El español, una lengua en constante efervescencia
La lengua es un organismo
vivo y, como tal, lucha de fuerzas encontradas, mutación, proyecto permanente.
Desde este punto de vista, el español actual ofrece la imagen de una lengua en
efervescencia, caldeada y agitada por presiones de todo tipo, una lengua que
avanza hacia no sabemos dónde. Sin embargo, vale decir que, en este
complejísimo organismo, ni siempre triunfa lo nuevo ni siempre pierde lo viejo.[1]
Sabemos que la lengua ideal, estándar
o culta no siempre se corresponde con los hechos reales del habla, salvo si
ella misma cambia, es decir, si verdaderamente se actualiza. De esto podemos
inferir que todo cambio —por más imperceptible que sea— supone una alteración
de valores, ya sea por innovación, ya sea por desuso. La lengua es como una
cinta que se va destrabando por uno de sus extremos (los puntos obsoletos) y
urdiendo por el otro (los puntos innovadores). La lengua, por lo tanto, es
presente absoluto, al igual que nuestras vidas.
Sobre este «urdir y destrabar», es
decir, sobre lo que nace y surge en la lengua (y también sobre lo que en ella
muere) se ha centrado hace tiempo el interés de lingüistas y gramáticos. En
efecto, este es un tema que viene estudiando la gramática descriptiva,
disciplina que, con testimonios verídicos de sujetos hablantes, puede deducir
con exactitud un determinado estado de la lengua.[2]
Situada en el límite entre la abstracción y la mutación (que se da por
innovación o desuso), la gramática descriptiva sirve también para iluminar el
estado de la lengua en épocas pasadas, así como, a la inversa, este puede
ayudar a dilucidar el actual, del mismo modo que uno y otro pueden ayudarnos a
comprender los futuros.
Por otra parte, sabemos que el uso
lingüístico no se regula por decreto, que son tan disímiles las fuerzas que
operan en el lenguaje que la RAE y la ASALE lo único que pueden hacer es
orientar a los usuarios vacilantes o proponer soluciones que pueden llegar
incluso a desoírse a la hora de lidiar con un uso no consolidado.
Sabemos, además, lo difícil que es
emprender cualquier investigación sincrónica de la lengua sin que se establezca
qué es lo que aparece sedimentado, qué es lo que está a punto de desaparecer y
qué es lo que aparece por primera vez. No hay duda tampoco de que algunos de
los componentes de nuestra lengua están siempre en fermentación, sufriendo la
metamorfosis que los volverá en algún momento asimilables, claro, siempre y
cuando dicha metamorfosis sea pertinente para el sistema y se dé de abajo hacia
arriba.[3]
En suma, sería poco menos que un
error imaginar a nuestra lengua como una entidad fija y estática.[4]

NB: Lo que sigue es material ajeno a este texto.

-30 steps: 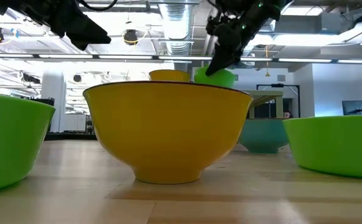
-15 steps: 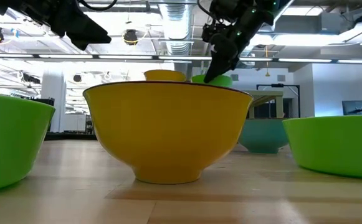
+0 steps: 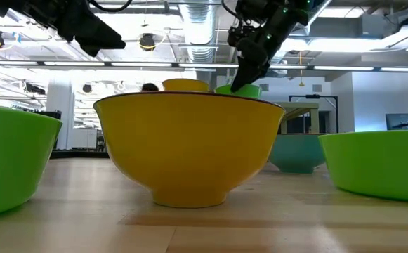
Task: Pick & Place Mini bowls
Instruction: Put the top light blue bowl on the shelf
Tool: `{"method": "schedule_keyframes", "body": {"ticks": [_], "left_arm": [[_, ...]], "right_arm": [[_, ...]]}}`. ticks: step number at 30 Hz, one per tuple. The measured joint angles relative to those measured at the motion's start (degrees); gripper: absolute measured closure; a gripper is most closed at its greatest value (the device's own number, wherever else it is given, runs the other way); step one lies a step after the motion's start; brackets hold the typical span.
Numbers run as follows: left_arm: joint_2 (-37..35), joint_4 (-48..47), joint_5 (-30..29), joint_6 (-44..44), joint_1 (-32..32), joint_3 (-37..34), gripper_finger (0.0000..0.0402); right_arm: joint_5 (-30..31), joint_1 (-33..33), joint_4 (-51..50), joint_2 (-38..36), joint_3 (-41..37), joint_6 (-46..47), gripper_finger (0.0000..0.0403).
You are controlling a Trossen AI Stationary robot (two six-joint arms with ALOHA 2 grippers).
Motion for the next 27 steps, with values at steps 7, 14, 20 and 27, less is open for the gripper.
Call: {"method": "schedule_keyframes", "body": {"ticks": [7, 14, 20, 27], "left_arm": [[0.0, 0.0, -0.16, -0.17, 0.0, 0.0, 0.0285], [0.0, 0.0, -0.15, -0.17, 0.0, 0.0, 0.0285], [0.0, 0.0, -0.15, -0.17, 0.0, 0.0, 0.0285], [0.0, 0.0, -0.15, -0.13, 0.0, 0.0, 0.0285]], "right_arm": [[0.21, 2.78, -8.12, 0.0, 7.42, 0.02, 0.025], [1.05, 7.93, -20.94, -0.04, 15.36, 5.64, 0.0226], [1.46, 13.14, -33.37, -0.07, 17.96, 14.0, 0.0225], [1.48, 21.1, -36.05, -0.09, 12.53, 23.68, 0.0239]]}}
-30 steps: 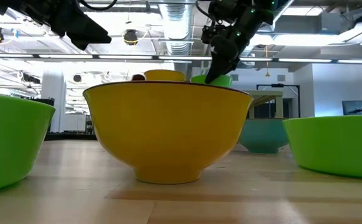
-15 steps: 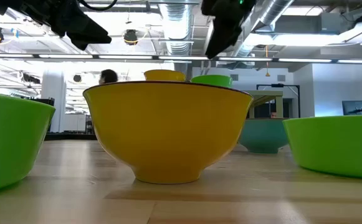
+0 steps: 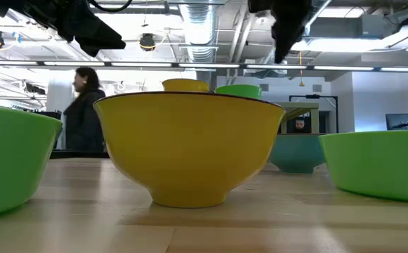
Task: Pick & Place Mini bowls
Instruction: Put the top light blue bowl on the shelf
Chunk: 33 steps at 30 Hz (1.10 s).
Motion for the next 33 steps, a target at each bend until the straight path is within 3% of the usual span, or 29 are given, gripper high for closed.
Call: {"method": "schedule_keyframes", "body": {"ticks": [8, 12, 23, 33], "left_arm": [[0.0, 0.02, 0.02, 0.11, 0.0, 0.0, 0.0285], [0.02, 0.02, 0.04, -0.08, 0.0, 0.0, 0.0285], [0.02, 0.02, 0.04, -0.46, 0.0, 0.0, 0.0285], [0.01, 0.03, 0.05, -0.49, 0.0, 0.0, 0.0285]], "right_arm": [[-1.53, 6.97, 15.17, 0.57, -12.14, 11.0, 0.0252], [-1.54, 8.21, 16.5, 0.58, -15.0, 14.92, 0.0253], [-1.64, 10.34, 30.88, 0.57, -24.09, 14.68, 0.0254], [-1.53, 9.21, 33.55, 0.57, -27.61, 14.44, 0.0254]]}}
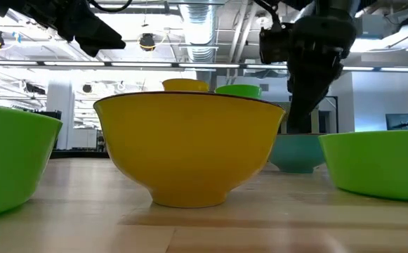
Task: Pick & Place Mini bowls
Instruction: Put the top light blue bowl on the shelf
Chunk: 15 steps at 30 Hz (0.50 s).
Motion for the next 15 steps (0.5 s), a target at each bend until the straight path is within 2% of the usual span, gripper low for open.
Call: {"method": "schedule_keyframes", "body": {"ticks": [10, 15], "left_arm": [[0.0, 0.01, 0.01, 0.0, 0.0, 0.0, 0.0285], [0.0, 0.01, 0.01, -0.02, 0.0, 0.0, 0.0285]], "right_arm": [[0.04, -0.16, 1.74, 0.02, -1.97, 0.0, 0.0264], [0.06, -0.48, 2.2, 3.13, -1.93, -0.61, 0.0265]]}}
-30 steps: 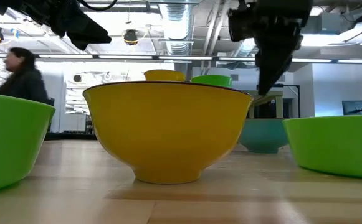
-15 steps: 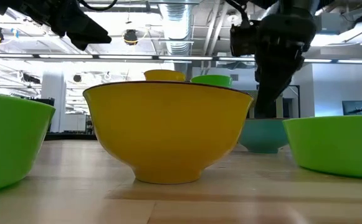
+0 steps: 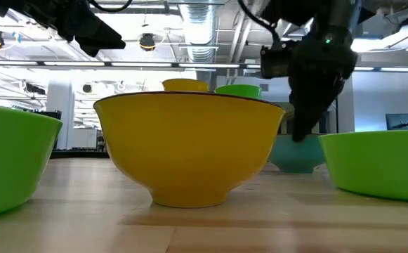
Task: Pick & Place Mini bowls
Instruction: Put the top light blue bowl on the shelf
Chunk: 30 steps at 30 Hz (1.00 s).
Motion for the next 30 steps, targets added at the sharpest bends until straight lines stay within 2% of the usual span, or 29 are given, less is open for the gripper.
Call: {"method": "schedule_keyframes", "body": {"ticks": [4, 9, 12, 16, 18, 22, 30], "left_arm": [[0.0, 0.02, 0.0, 0.0, 0.0, 0.0, 0.0285], [0.0, 0.03, 0.0, 0.0, 0.0, -0.02, 0.0285], [0.0, 0.02, 0.0, 0.0, 0.0, -0.02, 0.0285], [0.0, 0.02, 0.0, 0.0, 0.0, -0.02, 0.0285], [0.0, 0.01, 0.0, 0.0, 0.0, -0.02, 0.0285], [0.0, 0.02, 0.0, 0.0, 0.0, -0.04, 0.0285], [0.0, 0.0, 0.0, 0.0, 0.0, -0.09, 0.0285]], "right_arm": [[0.18, 0.04, -0.62, 4.68, 0.54, -1.26, 0.0265], [-0.04, -0.38, -4.17, 7.0, 3.63, -1.16, 0.0279], [-1.0, -0.49, -6.53, 6.95, 5.66, -1.51, 0.031], [-1.78, -0.47, -8.93, 5.62, 8.46, -1.49, 0.0374], [-2.36, -0.48, -10.6, 4.83, 9.48, -1.38, 0.039], [-2.28, -0.29, -15.29, 2.81, 12.79, -1.03, 0.038], [-0.82, 0.92, -25.44, -3.86, 20.68, -3.02, 0.0391]]}}
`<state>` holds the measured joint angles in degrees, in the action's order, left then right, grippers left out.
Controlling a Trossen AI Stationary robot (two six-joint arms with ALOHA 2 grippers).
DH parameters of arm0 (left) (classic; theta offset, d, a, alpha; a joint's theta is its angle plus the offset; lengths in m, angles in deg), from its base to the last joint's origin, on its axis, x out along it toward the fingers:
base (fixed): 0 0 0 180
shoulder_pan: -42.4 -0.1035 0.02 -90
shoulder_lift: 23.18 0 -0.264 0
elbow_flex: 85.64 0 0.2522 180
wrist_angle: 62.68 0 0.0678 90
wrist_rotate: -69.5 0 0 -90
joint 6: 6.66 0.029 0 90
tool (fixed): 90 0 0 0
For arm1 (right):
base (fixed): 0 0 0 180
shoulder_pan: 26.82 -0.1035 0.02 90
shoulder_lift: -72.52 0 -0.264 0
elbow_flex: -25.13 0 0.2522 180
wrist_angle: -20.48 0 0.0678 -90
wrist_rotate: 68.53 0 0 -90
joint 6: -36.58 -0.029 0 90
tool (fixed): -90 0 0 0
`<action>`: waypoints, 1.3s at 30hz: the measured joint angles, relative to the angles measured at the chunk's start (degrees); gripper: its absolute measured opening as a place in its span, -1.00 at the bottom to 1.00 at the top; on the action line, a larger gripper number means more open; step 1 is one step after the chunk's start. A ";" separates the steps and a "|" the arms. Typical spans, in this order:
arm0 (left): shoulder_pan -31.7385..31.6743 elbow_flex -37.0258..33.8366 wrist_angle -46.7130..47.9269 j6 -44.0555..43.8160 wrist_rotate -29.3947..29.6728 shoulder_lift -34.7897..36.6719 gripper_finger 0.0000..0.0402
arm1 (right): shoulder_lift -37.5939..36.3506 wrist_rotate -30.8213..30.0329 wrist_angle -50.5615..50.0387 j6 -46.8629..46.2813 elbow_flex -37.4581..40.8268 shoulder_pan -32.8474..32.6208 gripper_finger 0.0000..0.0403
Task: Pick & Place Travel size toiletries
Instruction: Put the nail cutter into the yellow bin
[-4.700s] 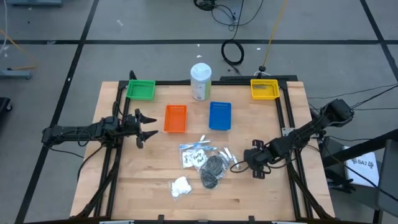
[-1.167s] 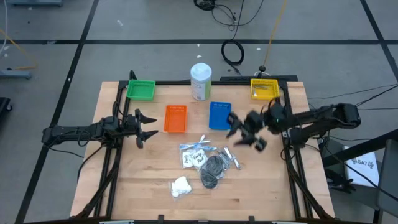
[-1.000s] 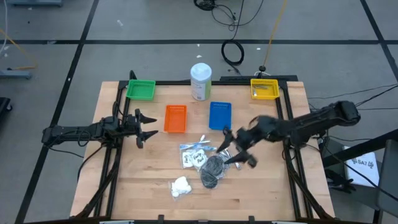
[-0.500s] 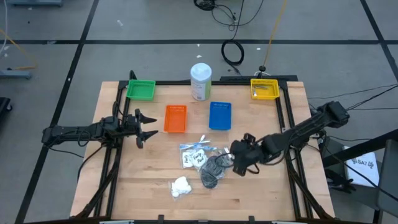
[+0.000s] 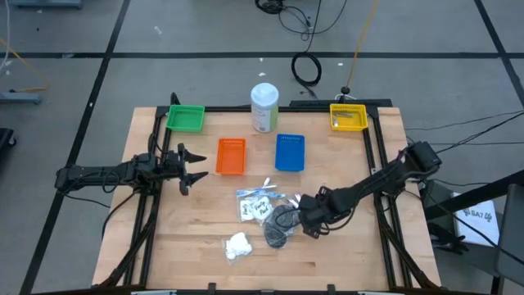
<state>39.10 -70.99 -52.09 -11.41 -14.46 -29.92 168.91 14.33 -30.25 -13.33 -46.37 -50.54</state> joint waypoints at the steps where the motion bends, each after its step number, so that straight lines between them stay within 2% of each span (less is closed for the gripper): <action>1: -0.01 0.01 -0.01 0.00 0.00 0.00 0.36 | 0.38 0.03 0.04 -0.56 0.00 0.11 0.23; 7: 0.01 0.01 -0.01 -0.02 0.00 0.00 0.36 | 1.87 1.72 -0.89 -2.22 -0.01 1.19 0.22; 11: -0.01 0.01 -0.01 -0.02 0.00 0.00 0.36 | 2.00 2.95 -2.25 -3.43 -0.07 1.94 0.14; 29: 0.00 0.00 -0.01 -0.01 0.00 0.00 0.36 | 1.85 3.14 -3.21 0.04 -0.07 2.02 -0.74; 32: 0.00 0.00 -0.01 -0.01 0.00 0.00 0.36 | 1.81 3.01 -3.35 0.91 -0.04 2.02 -0.79; 39: 0.01 0.01 -0.02 -0.01 0.00 0.00 0.36 | -1.69 2.77 -5.64 1.57 0.24 2.04 -0.74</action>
<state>39.10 -70.98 -52.10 -11.42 -14.46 -29.92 167.22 17.09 -35.89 -11.76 -46.13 -48.50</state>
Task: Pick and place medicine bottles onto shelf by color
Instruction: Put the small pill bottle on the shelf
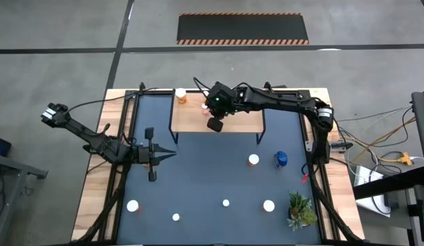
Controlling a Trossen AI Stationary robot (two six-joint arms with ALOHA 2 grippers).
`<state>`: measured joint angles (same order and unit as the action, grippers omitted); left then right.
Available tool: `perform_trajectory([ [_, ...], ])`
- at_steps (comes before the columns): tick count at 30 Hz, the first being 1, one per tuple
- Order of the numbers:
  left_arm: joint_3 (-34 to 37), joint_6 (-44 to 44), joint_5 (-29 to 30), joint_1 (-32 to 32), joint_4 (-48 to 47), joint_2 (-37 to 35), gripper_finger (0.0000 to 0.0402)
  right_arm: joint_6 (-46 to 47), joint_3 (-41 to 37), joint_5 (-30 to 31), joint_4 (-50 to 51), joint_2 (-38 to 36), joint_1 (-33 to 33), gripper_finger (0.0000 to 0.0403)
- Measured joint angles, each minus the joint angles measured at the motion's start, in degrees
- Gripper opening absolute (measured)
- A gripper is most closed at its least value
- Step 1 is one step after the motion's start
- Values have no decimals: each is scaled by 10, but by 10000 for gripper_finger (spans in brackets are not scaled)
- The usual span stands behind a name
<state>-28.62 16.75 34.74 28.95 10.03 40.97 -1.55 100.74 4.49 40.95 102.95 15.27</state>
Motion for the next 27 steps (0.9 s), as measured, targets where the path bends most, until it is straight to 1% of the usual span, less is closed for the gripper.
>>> perform_trajectory([
  [4,0,0,0,0,0,0,8,-4,1,0,28,-28,-21,13],
  [9,0,0,0,0,0,0,8,16,0,0,84,-49,-68,13],
  [19,0,-11,0,0,0,0,8,82,-2,-2,171,-52,-176,13],
  [23,0,-14,0,0,0,0,8,96,-9,0,199,-52,-203,13],
  [27,0,-14,0,0,0,0,8,116,-41,0,200,-58,-219,13],
])
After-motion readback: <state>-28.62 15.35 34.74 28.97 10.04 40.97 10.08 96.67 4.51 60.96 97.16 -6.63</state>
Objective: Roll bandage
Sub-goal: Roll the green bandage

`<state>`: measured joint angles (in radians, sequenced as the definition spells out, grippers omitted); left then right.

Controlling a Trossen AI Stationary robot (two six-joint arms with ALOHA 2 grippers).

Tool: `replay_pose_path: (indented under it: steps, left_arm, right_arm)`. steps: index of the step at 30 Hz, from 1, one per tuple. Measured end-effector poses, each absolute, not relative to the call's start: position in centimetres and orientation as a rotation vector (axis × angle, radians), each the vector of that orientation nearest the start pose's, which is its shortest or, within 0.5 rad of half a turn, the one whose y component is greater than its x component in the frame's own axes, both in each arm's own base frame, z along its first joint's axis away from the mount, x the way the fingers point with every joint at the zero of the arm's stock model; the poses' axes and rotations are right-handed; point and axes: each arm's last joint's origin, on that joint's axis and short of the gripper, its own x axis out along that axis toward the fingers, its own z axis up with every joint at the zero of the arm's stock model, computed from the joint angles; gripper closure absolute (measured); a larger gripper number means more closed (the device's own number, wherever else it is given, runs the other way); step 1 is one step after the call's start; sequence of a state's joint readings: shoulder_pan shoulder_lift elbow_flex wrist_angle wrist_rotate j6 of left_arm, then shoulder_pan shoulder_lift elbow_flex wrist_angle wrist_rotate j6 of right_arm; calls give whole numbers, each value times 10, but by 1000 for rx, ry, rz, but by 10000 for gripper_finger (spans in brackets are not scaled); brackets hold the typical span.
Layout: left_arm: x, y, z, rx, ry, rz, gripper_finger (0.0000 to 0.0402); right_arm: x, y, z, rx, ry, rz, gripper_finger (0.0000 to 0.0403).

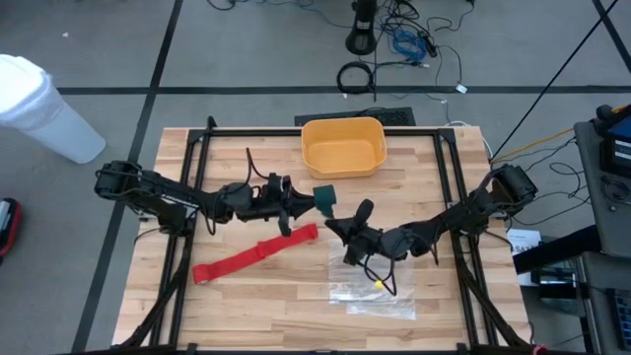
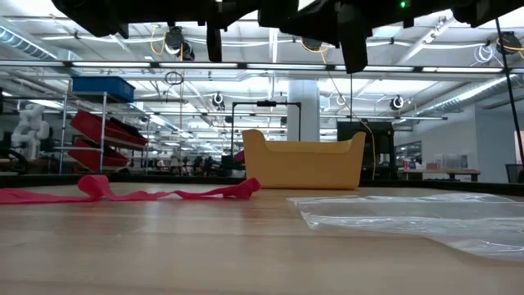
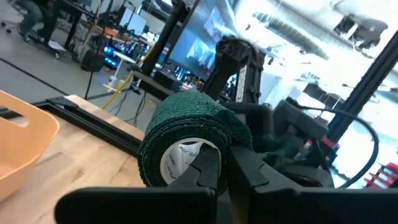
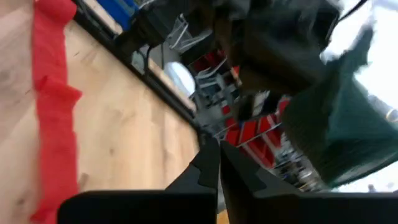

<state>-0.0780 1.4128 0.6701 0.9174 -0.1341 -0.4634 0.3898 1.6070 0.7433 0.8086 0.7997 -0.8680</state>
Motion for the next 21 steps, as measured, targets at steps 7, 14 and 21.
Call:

Lo aconsejable es pensarla como un organismo en constante efervescencia, imagen
que, como advertirá el lector, nos permite visualizar una lengua vigorosa a la
que, por su propia fuerza interior, le resulta imposible mantenerse dentro de
los límites que, convenientemente, le fueron trazados en cierto período de su
historia.
*Texto incluido en Me queda la palabra: inquietudes de un asesor lingüístico.
[1] El sistema de la lengua, si bien es permeable a los cambios, es
también refractario a cualquier elemento que opere caprichosamente en contra de
su estructura gramatical, estructura que responde tanto a una lógica interna
como a su propia historia.
[2] Véase Ignacio Bosque y Violeta Demonte (directores). Gramática descriptiva de la lengua
española, Madrid, Espasa Calpe S.A., Real Academia Española, colección
Nebrija Bello, 1999.
[3] Los cambios que propone el lenguaje inclusivo, por poner un
ejemplo actualísimo, no son ni pertinentes para el sistema ni se dan de abajo hacia
arriba. No son pertinentes para el sistema no solo porque atentan en contra de
estructuras gramaticales profundas al rechazar al masculino como género no
marcado o al incorporar neutros que nuestra lengua no posee, sino también
porque vulneran el principio de economía del lenguaje al plantear innecesarios
y trabajosos desdoblamientos; no se dan de abajo hacia arriba porque no se
trata de cambios naturales y espontáneos registrados en una mayoría
considerable de hablantes, sino de cambios pensados por un grupo reducido y
específico. Es por eso por lo que el lenguaje inclusivo difícilmente supere la
categoría de argot, el argot de gente que se identifica con cierto tipo de
activismo.
[4] Este es el error en el que, sin ir más lejos, incurren aquellos
que confunden la lengua con la preceptiva, y que no casualmente son los mismos
que objetan las actualizaciones o modificaciones de los textos normativos.